The aim of the given research is to elucidate the correlation between lexical stylistic (expressive) devices and their contextual evaluative meanings in the genres of blog and column of the US media space. The categories of expressiveness and evaluativity are the most essential for adequate understanding and interpretation of modern media in the context of technological convergence, information exchange speed increase, tangible transformation of genre systems, and increased subjectivity. The results of linguo-stylistic, contextual, componential and quantitative analyses attest to some similarities as well as a number of significant differences in the expressive and evaluative organisation of the genres in question. The study has determined that idioms and similes are used as intensifiers of primarily negative evaluative meaning in both genres, whereas metaphors and epithets are utilised to augment the positive evaluative meaning in blogs and the negative evaluative meaning in columns. Unlike the column, the genre of blog is characterised by a wider range of combinations of lexical stylistic devices and the evaluative meanings amplified by them.
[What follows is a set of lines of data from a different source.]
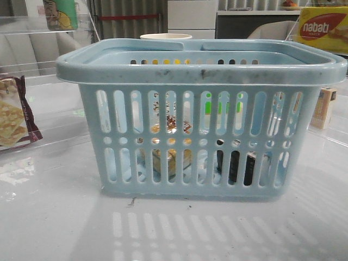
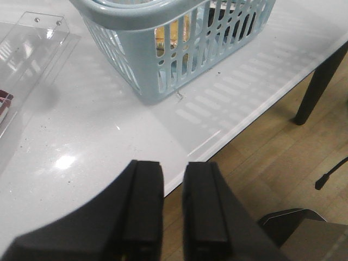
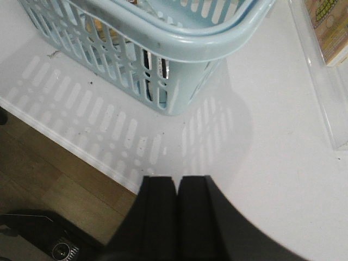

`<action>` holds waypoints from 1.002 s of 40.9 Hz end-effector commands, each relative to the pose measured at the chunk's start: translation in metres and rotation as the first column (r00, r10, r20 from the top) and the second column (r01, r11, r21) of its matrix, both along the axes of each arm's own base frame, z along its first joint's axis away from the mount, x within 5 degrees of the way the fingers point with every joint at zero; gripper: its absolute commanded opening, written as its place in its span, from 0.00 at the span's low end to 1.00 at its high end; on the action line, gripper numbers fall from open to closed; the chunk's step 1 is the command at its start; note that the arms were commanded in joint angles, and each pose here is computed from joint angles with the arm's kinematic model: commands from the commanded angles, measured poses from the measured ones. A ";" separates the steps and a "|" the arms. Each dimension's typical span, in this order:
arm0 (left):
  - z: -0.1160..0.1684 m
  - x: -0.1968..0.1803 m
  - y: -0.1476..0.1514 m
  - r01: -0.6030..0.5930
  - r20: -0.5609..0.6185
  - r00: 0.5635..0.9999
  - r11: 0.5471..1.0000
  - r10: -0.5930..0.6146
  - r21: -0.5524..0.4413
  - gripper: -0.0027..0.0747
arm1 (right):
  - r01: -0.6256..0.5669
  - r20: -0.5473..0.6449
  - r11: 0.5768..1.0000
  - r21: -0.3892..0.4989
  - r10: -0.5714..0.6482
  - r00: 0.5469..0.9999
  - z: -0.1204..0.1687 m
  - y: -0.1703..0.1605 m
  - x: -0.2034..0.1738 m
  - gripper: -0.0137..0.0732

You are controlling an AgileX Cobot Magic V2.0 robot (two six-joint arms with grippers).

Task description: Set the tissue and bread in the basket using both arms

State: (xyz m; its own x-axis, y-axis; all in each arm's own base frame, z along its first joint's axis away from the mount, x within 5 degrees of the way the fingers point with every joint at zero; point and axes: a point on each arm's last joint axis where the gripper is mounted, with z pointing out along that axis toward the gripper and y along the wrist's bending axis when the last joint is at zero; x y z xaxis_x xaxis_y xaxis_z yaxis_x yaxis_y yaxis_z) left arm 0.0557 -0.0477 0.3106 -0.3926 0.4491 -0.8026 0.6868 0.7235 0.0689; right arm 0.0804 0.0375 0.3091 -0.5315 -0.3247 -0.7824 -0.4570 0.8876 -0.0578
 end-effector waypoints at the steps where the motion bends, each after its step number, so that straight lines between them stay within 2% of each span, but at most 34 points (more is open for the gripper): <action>1: 0.013 0.003 -0.003 -0.006 0.067 0.998 0.997 0.011 -0.072 0.20 | -0.001 0.078 1.000 0.020 -0.001 0.997 0.011 0.001 0.003 0.22; 5: 0.013 0.003 -0.003 -0.006 0.067 0.998 0.997 0.011 -0.072 0.15 | -0.001 0.077 1.000 0.020 -0.001 0.997 0.011 0.001 0.003 0.22; 21: 0.014 -0.001 0.000 -0.008 0.086 0.996 0.996 0.015 -0.086 0.15 | -0.001 0.071 1.000 0.017 -0.001 0.997 0.011 0.001 0.003 0.22; 27: 0.012 -0.008 0.013 -0.088 0.151 0.983 0.990 0.105 -0.111 0.15 | -0.001 0.071 1.000 0.017 -0.001 0.997 0.011 0.001 0.003 0.22; 29: 0.009 -0.010 0.019 -0.136 0.206 0.965 0.982 0.160 -0.129 0.15 | -0.001 0.071 1.000 0.017 -0.001 0.997 0.011 0.001 0.003 0.22; 32: 0.003 -0.011 0.024 -0.189 0.303 0.920 0.960 0.247 -0.207 0.15 | -0.001 0.071 1.000 0.017 -0.001 0.997 0.011 0.001 0.003 0.22; 35: -0.006 -0.010 0.028 -0.229 0.408 0.848 0.928 0.338 -0.294 0.15 | -0.001 0.071 1.000 0.017 -0.001 0.997 0.011 0.001 0.003 0.22; 36: -0.008 -0.010 0.030 -0.238 0.451 0.810 0.913 0.375 -0.330 0.15 | -0.001 0.071 1.000 0.017 -0.001 0.997 0.011 0.001 0.003 0.22; 41: -0.035 -0.009 0.037 -0.296 0.531 0.683 0.855 0.502 -0.426 0.15 | -0.001 0.071 1.000 0.017 -0.001 0.997 0.011 0.001 0.003 0.22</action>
State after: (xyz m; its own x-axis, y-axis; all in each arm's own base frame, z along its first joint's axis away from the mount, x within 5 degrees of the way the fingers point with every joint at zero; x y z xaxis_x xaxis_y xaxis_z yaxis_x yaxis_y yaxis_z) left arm 0.0470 -0.0154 0.2684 -0.0691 0.1596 -0.9847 0.3041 0.9435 0.1316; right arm 0.0800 0.0372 0.3080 -0.5389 -0.3281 -0.7759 -0.4573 0.8874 -0.0576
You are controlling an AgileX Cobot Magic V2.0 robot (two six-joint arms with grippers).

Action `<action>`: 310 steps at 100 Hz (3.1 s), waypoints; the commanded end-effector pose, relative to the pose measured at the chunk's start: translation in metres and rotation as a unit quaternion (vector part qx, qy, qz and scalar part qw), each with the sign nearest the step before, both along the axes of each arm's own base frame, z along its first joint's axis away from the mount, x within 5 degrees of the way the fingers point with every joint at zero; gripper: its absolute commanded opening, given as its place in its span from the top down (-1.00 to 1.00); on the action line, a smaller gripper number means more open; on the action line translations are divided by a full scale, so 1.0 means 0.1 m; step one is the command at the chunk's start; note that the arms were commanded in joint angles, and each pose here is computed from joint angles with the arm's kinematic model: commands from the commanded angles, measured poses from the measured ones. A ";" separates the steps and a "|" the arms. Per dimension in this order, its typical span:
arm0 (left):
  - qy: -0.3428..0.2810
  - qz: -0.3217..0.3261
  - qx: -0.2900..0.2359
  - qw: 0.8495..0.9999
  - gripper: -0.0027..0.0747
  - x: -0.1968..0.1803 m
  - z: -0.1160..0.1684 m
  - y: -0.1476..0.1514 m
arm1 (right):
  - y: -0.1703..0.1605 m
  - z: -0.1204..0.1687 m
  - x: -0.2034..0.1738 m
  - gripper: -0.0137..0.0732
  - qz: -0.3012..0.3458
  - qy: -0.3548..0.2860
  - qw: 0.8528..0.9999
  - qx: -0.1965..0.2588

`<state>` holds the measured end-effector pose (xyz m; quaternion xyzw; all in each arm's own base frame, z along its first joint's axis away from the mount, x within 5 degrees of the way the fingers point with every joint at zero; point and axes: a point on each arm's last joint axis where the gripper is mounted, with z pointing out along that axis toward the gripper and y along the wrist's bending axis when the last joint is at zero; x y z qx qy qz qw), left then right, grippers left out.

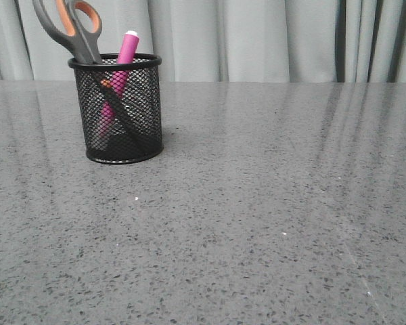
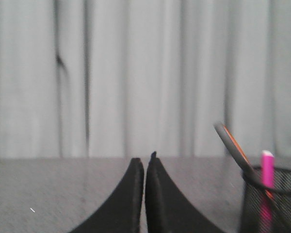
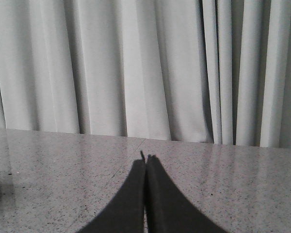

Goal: Put pen and scissors into bin

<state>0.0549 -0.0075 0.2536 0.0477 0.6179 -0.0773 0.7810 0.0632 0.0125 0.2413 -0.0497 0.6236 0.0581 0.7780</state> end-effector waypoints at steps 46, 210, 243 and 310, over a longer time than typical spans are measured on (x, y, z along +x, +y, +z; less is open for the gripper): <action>0.092 0.039 0.029 0.995 0.99 -0.03 -0.22 0.02 | 0.02 0.13 -0.02 0.84 0.011 -0.038 0.999 -0.001; 0.072 0.055 0.002 0.996 0.99 0.00 -0.47 0.04 | 0.02 0.12 -0.02 0.84 0.006 -0.034 0.999 -0.009; 0.072 0.055 0.002 0.996 0.99 0.00 -0.47 0.04 | -0.10 -0.03 0.03 0.84 -0.061 0.051 0.996 -0.030; 0.072 0.055 0.002 0.996 0.99 0.00 -0.47 0.04 | -0.14 -0.43 -0.08 0.84 -0.089 0.104 0.990 -0.031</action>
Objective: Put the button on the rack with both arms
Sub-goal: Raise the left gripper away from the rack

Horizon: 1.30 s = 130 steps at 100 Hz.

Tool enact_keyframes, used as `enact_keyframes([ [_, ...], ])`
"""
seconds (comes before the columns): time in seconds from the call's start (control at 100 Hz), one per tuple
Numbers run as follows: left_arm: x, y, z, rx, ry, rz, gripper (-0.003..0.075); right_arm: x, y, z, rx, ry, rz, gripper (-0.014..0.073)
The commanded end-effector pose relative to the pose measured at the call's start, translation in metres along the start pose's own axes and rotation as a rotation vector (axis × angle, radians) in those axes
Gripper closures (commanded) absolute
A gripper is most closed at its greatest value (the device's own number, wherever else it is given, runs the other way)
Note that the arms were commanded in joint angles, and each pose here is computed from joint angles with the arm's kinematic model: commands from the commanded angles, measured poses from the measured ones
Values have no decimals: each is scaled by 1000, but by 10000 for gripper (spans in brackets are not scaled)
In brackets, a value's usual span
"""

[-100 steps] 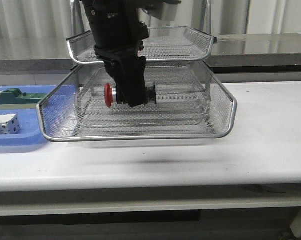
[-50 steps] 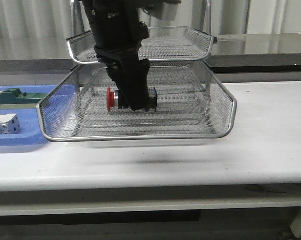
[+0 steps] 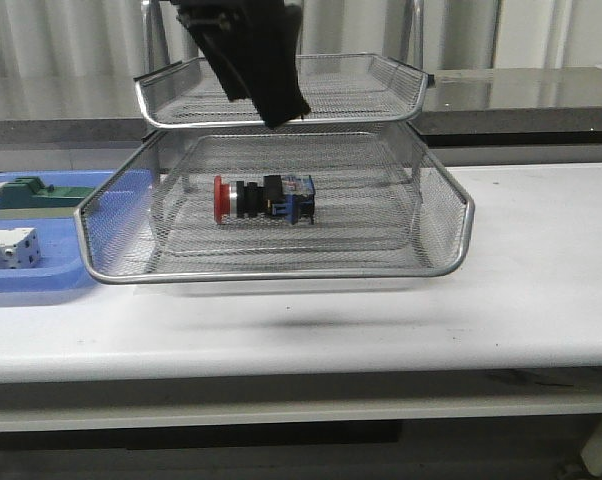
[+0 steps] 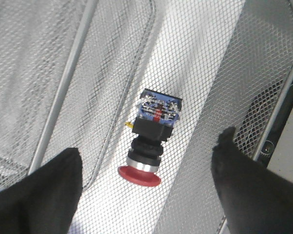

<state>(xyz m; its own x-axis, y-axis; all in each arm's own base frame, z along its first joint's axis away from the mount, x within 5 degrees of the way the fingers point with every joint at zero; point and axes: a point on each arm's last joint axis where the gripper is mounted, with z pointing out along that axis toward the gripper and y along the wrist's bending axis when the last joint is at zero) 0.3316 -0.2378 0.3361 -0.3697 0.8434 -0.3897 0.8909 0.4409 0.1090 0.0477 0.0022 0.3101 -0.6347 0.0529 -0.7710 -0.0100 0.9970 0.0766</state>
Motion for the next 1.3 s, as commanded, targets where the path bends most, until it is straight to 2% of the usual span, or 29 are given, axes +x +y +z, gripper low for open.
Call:
enact_keyframes([
  [0.0, 2, -6, -57, -61, -95, -32, 189, -12, 0, -7, -1, -84, -8, 661],
  [0.26, 34, 4, -117, -164, -186, -171, 218, -12, 0, -7, -1, -84, -8, 661],
  [0.48, 89, 16, -156, -305, -275, -313, 228, -12, 0, -7, -1, -84, -8, 661],
  [0.63, 129, 12, -172, -408, -367, -419, 228, -12, 0, -7, -1, -84, -8, 661],
  [0.9, 187, -28, -183, -581, -607, -518, 228, -12, 0, -7, -1, -84, -8, 661],
  [1.11, 225, -70, -168, -681, -802, -543, 228, -12, 0, -7, -1, -84, -8, 661],
  [1.29, 255, -101, -147, -715, -931, -585, 228, -12, 0, -7, -1, -84, -8, 661],
])
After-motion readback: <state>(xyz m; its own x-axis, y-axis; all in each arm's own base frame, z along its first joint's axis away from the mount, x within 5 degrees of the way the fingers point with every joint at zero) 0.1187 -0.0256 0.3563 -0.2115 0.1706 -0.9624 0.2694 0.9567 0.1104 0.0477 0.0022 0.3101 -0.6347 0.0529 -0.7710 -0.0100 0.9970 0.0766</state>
Particularly in blogs, the phenomena deemed as negative can be stylistically presented in the light of positive evaluative meaning; the phenomena which are traditionally considered positive are shown through the prism of negative evaluative meaning; both positive and negative evaluative meaning can be attributed to the same phenomenon within one text; the shift from positive to negative evaluative meaning and vice versa can be observed within the ambit of sustained metaphors.